Frutas más comunes en la elaboración cervecera

Fruta

Comentarios

Moras (0,5 – 2 kg por 3,5-4 litros de cerveza)

Similar a las frambuesas, pero con una intensidad aromática inferior. Su color violeta es muy atractivo, de modo que se suelen añadir a algunas fruit beers sólo por esa razón.

Arándanos (0,5 – 1,5 kg por 3,5-4 litros de cerveza)

Los arándanos tienen un carácter muy delicado, que muchas veces se pierde entre el carácter complejo de una cerveza. Su aportación en cuanto a color es de un rosa violeta. Cocinar los arándonos puede contribuir a amplificar su sabor.

Los arándonos salvajes tienen un aroma mucho más intenso que los cultivados.

Cerezas (0,5 – 2 kg por 3,5-4 litros de cerveza)

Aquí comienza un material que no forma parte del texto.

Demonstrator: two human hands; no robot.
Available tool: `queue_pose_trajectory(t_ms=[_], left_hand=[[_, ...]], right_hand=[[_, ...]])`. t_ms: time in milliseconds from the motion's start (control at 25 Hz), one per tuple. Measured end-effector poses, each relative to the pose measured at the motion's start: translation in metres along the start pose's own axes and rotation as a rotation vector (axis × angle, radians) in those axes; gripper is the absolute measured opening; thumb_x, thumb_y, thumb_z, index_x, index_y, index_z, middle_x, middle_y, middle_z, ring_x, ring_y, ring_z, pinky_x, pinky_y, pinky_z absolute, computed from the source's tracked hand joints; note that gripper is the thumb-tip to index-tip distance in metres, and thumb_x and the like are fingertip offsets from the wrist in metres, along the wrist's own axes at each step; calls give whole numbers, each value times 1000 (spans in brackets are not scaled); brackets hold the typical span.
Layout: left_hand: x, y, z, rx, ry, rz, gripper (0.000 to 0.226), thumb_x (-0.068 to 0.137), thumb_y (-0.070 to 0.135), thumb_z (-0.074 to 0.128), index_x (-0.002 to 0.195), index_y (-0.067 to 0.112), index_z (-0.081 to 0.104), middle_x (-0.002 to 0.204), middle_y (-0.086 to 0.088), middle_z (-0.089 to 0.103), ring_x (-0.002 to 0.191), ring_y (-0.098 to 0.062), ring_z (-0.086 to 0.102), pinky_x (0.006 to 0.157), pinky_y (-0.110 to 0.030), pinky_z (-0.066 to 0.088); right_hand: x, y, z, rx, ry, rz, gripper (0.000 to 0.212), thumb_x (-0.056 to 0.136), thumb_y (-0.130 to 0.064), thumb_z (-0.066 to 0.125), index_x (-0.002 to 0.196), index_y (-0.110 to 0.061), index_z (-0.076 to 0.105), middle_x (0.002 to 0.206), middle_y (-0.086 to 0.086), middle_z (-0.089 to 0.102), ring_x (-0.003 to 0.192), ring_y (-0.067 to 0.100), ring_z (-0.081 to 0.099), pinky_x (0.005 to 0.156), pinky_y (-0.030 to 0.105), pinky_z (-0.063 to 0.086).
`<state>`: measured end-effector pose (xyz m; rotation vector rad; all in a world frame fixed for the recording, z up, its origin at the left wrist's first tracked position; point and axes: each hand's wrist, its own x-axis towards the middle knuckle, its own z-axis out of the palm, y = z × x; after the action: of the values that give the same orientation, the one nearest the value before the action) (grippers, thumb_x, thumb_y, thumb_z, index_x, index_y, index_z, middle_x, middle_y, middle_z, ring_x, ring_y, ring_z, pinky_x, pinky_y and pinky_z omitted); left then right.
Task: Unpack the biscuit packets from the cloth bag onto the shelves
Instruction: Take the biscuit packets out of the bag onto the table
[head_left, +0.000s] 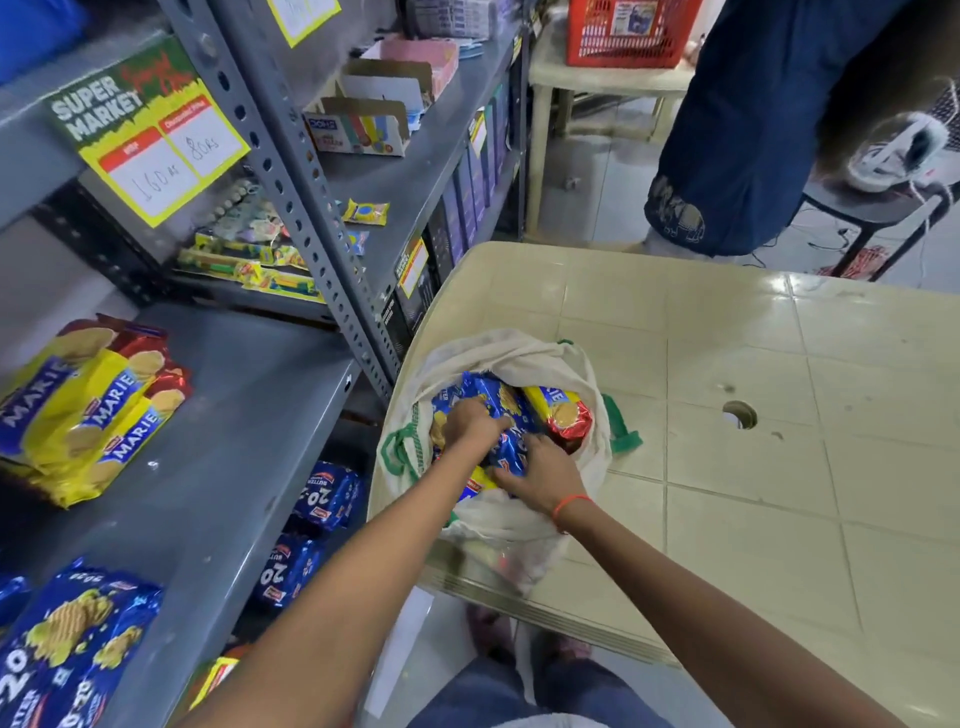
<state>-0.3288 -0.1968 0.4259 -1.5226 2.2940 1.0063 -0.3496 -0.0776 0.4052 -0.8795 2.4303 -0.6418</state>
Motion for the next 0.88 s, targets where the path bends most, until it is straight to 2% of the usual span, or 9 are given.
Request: queue_pose_trajectory(t_ms=[120,240,360,440,520,600,680,760,880], left_hand=[[-12,8,-39,83,8,55,42,75,43,74,94,8,61,100,-11,69,82,-26,63,64,-32,51],[-22,12,-84,-7,-70,84,38,68,36,81,67,12,51,81,-13,68,69,-25,66,66,-35,60],[-35,20,-109,-191,-318,112,29,71,26,82,75,6,62,73,-9,66,68,-21,63,65,-38,62],[-39,28,-100,-232,-428,138,35,72,29,80,92,3,68,89,-12,72,80,-22,67,63,-32,62],[-46,40,-74,-321,-454,164,30,76,25,77,94,3,67,93,-12,72,73,-15,71,58,-25,61],[-55,60,-33,-408,-451,170,15,81,19,74,83,9,62,75,-4,70,50,-2,66,45,-16,54],[-64,87,12,-510,-441,181,8,85,8,68,86,7,60,50,6,66,35,3,57,35,-11,44],[-68,104,58,-533,-399,231,10,86,-3,62,95,2,61,53,6,69,41,2,59,44,-15,51],[-68,120,117,-487,-446,305,39,83,-5,57,121,1,54,109,-18,68,86,-20,64,84,-37,55]], right_hand=[[-6,-5,-22,437,119,36,30,84,-42,63,92,-13,62,77,-3,58,72,12,54,72,29,42],[4,-10,-37,763,-133,130,43,80,-46,67,97,-8,65,86,4,68,74,13,59,73,32,53],[6,-8,-51,1051,-288,226,67,68,-52,74,110,-2,62,109,21,70,89,28,69,86,52,56],[0,0,-63,1163,-154,170,46,76,-38,73,107,-6,65,105,15,72,93,29,69,85,45,56],[-5,23,-75,1131,82,172,26,80,-27,72,97,-8,67,88,10,72,76,18,68,70,31,56],[-9,59,-83,1045,284,232,19,78,-28,73,86,-12,66,80,7,70,70,16,67,65,30,55],[-13,97,-90,939,406,326,24,76,-31,73,87,-11,67,89,14,72,82,27,68,76,42,55],[-19,129,-94,860,481,402,30,81,-28,70,97,-3,66,98,19,71,89,32,67,82,46,53],[-22,168,-99,794,503,476,28,86,-21,63,105,0,61,104,21,68,91,30,63,81,40,50]])
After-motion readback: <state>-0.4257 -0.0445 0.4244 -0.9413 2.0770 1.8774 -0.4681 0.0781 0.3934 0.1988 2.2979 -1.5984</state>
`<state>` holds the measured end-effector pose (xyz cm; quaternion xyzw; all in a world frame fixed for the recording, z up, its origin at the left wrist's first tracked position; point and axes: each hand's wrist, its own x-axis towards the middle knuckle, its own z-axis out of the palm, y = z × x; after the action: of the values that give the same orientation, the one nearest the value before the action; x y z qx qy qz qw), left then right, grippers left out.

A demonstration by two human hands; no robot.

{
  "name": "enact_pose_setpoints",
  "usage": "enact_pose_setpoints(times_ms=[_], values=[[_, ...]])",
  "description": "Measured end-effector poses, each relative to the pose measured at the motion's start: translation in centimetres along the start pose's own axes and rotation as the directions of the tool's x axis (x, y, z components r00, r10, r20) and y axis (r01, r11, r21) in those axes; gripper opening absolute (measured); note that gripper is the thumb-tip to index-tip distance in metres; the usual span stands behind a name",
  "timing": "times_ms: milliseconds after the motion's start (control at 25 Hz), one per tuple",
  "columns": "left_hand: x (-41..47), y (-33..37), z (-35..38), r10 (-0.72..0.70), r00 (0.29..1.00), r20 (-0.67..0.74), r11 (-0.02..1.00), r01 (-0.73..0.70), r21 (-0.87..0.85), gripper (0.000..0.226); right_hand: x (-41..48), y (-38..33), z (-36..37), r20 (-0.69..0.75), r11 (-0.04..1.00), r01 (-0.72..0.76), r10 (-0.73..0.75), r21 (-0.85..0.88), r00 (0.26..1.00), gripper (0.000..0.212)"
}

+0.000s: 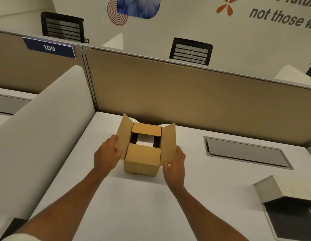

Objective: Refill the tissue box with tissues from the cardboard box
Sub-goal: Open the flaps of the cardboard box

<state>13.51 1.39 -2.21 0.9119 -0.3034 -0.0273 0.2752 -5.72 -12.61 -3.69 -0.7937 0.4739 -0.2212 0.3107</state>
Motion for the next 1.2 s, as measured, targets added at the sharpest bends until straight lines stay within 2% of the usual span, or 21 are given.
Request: enact_pose_setpoints(times_ms=[80,200,280,320,440,600,680,880,1000,1120,1200], values=[[0.5,-1.4,0.1,-0.062,0.997,0.039,0.991,0.056,0.122,0.045,0.6,0.8,-0.1,-0.002,0.978,0.066,-0.067,-0.197,0.998,0.060],[1.2,-2.6,0.7,0.019,0.995,0.102,0.940,-0.052,0.337,0.039,1.7,2.2,0.0,0.150,0.870,0.187,-0.132,-0.457,0.980,0.047],[1.7,-2.3,1.2,0.062,0.983,0.174,0.891,-0.133,0.434,0.033,2.2,2.9,0.3,0.262,0.831,0.225,-0.100,-0.509,0.960,0.044],[2.0,-2.0,1.3,0.034,0.978,0.204,0.888,-0.123,0.442,0.030,2.4,2.9,0.4,0.293,0.846,0.219,-0.079,-0.487,0.953,0.040],[2.7,-1.0,1.6,-0.065,0.975,0.212,0.944,-0.009,0.331,0.027,3.4,2.2,0.6,0.288,0.873,0.181,-0.050,-0.452,0.956,0.028],[4.0,1.2,1.9,0.018,0.995,0.097,0.966,-0.042,0.255,0.028,5.6,0.9,0.3,0.179,0.899,0.085,-0.007,-0.429,0.984,0.032],[4.6,2.3,2.1,0.004,0.996,0.094,0.963,-0.029,0.268,0.032,6.8,0.2,0.1,0.187,0.915,0.106,-0.034,-0.390,0.982,0.034],[6.0,3.7,3.0,-0.113,0.971,0.208,0.976,0.070,0.206,0.031,9.8,-2.2,0.7,0.289,0.918,0.251,-0.162,-0.307,0.944,0.034],[6.4,4.1,3.1,-0.180,0.938,0.296,0.971,0.121,0.206,0.036,11.5,-2.9,1.8,0.385,0.912,0.288,-0.164,-0.292,0.908,0.054],[7.1,4.5,2.3,-0.252,0.893,0.372,0.965,0.259,0.032,0.033,12.7,-2.9,2.9,0.423,0.883,0.327,-0.168,-0.336,0.890,0.067],[7.4,4.3,1.6,-0.219,0.869,0.444,0.955,0.284,-0.085,0.034,13.2,-2.7,3.4,0.417,0.874,0.326,-0.161,-0.361,0.894,0.069]])
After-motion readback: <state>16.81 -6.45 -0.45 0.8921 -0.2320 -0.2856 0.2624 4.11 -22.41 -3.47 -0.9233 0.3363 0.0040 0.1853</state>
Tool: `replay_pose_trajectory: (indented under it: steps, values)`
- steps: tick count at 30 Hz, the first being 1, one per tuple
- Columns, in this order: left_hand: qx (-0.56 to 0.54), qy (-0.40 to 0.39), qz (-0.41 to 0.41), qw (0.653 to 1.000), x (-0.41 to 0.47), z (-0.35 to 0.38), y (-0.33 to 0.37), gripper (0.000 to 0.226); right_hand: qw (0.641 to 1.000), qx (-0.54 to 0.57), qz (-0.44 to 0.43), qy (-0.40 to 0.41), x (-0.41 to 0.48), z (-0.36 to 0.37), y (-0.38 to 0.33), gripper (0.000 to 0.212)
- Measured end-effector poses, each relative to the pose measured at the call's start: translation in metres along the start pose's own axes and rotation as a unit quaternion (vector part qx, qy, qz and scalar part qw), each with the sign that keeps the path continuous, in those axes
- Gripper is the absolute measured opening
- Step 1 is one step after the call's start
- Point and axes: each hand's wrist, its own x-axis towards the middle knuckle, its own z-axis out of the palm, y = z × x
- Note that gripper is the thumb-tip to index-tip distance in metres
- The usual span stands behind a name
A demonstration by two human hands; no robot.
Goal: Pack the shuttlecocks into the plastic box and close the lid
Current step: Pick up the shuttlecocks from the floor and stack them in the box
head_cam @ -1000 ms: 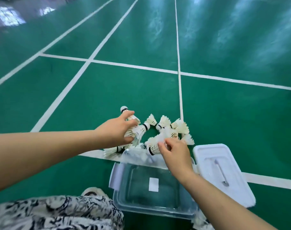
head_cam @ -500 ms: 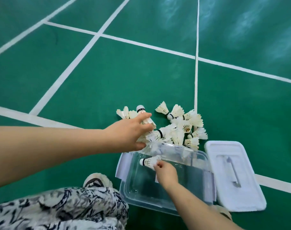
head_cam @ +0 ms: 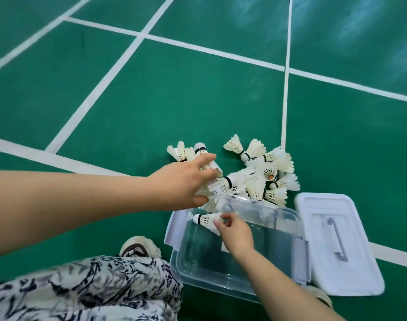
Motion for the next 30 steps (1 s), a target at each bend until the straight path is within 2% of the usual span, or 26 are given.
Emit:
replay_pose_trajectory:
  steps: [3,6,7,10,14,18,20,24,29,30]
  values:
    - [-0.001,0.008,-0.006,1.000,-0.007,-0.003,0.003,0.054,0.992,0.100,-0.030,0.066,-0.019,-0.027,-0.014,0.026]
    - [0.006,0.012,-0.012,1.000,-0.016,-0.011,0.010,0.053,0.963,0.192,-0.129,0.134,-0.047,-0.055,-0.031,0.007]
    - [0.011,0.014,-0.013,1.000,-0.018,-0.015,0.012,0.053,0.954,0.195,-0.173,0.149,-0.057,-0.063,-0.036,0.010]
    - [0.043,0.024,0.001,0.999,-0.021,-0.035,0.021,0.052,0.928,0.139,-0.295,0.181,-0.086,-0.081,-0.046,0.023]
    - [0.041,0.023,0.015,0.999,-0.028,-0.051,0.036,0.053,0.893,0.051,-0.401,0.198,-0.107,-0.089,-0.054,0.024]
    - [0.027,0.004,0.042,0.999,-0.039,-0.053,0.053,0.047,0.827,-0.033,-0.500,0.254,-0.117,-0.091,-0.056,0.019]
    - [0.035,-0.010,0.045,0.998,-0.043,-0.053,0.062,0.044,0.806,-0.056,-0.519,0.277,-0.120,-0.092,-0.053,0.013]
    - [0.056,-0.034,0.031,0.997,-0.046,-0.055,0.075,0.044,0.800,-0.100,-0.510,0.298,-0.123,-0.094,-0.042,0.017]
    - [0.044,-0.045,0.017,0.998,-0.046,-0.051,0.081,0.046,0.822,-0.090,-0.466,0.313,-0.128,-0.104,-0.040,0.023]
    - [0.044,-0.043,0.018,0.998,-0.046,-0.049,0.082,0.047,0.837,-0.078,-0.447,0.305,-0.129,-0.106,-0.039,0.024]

De todas las frutas, las cerezas son las más usadas en la elaboración de cerveza. Su sutil sabor encaja con el perfil de la malta. Para lograr una buena cerveza se deben usar distintos tipos de cerezas (unas para el color, otras para la intensidad y unas últimas para la acidez).

Melocotones 0,5 – 2,3 kg por 3,5-4 litros)

De acuerdo con Randy Mosher, el uso de melocotones provoca un sabor final pastoso, gomoso, alejado de la intensidad y la frescura de esta fruta. Al parecer, muchos compuestos de sabor se transforman durante la fermentación. Por esa razón recomienda albaricoques o extractos de este fruto en el caso de que se quiera realizar una peach beer (cerveza de melocotón).

Frambuesas (0.2 – 1.30 kg por 3,4-4 litros)

Son una de las frutas que más aportan al carácter final de la cerveza. Su intensidad suprime muchos de los sabores que estarían presentes en el fermentado. En general, el fruto produce la acidez suficiente, pero no se debe descartar la posibilidad de añadir ácido antes del embotellado. Es preferible usar la frambuesa roja por su mejor sabor.

Fresas (0,5 – 2,30 kg por 3,5 – 4 kg)

Aunque la idea de añadir fresas a tu cerveza es una idea muy atractiva, de su sabor y su color sólo quedan los restos en un período de tiempo muy corto. Es preferible usar fresas totalmente maduras.

Manzanas

Aroma suave, un poco ácido. Mejora la espuma.

Bananas

No es muy común, pero se puede usar para elaborar lámbicas.

Dátiles

Otorgan muchos azúcares fermentables, pero no demasiado aroma.

Higos

Bastante fibra. No demasiado aroma.

Uvas

Hay una gran cantidad de tipos. Las aromáticas, como las moscatel, son las mejores.

Guayaba

Fruta tropical. Aroma y sabor suaves.

Mango

Aroma atractivo y complejo. Acidez sutil.

Pera

Aromas suaves y sutiles.

Ciruelas

Muchas variedades. La madurez es crítica. Aroma significativo.

Granadas

Fruta ácida delicada, con un carácter un tanto tánico.